* _Exercise description_: Only reproduce the lines from the line containing "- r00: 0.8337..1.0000" onward, exactly, through the final line of the data below.

* _Information shown_:

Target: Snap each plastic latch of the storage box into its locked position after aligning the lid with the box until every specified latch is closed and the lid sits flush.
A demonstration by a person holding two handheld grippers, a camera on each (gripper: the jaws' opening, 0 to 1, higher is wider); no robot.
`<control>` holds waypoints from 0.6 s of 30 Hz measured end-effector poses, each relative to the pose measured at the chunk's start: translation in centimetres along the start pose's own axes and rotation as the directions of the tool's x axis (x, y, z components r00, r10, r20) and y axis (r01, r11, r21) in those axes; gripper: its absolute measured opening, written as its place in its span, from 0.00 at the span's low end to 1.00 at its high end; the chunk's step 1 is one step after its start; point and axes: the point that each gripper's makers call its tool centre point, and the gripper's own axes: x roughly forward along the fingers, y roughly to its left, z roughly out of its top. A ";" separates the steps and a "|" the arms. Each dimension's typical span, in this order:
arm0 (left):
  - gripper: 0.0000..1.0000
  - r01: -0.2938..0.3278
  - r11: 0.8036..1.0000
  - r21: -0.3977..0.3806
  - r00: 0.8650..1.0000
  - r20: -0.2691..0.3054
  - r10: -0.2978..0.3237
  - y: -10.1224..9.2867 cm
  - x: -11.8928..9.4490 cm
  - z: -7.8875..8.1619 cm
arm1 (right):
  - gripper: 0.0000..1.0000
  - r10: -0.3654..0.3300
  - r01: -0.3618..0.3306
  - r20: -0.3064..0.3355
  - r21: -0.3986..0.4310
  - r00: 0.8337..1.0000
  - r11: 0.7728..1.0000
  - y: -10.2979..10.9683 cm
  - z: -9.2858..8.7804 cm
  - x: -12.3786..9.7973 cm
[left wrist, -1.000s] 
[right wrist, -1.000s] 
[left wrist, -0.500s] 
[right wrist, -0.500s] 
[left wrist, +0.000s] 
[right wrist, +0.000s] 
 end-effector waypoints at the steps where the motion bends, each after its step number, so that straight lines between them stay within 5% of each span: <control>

* _Response area_:
  - r00: 0.8337..1.0000
  - r11: 0.7728..1.0000
  - y: -10.2979..10.9683 cm
  - z: -9.2858..8.7804 cm
  - x: -12.3786..9.7973 cm
[left wrist, -1.000s] 
[right wrist, -1.000s] 
[left wrist, -0.500s] 
[right wrist, -0.500s] 
[left wrist, +0.000s] 
[right wrist, +0.000s] 
 end-effector waypoints at the steps where the motion bends, each after its step number, so that straight lines between them stay within 5% of each span: <control>

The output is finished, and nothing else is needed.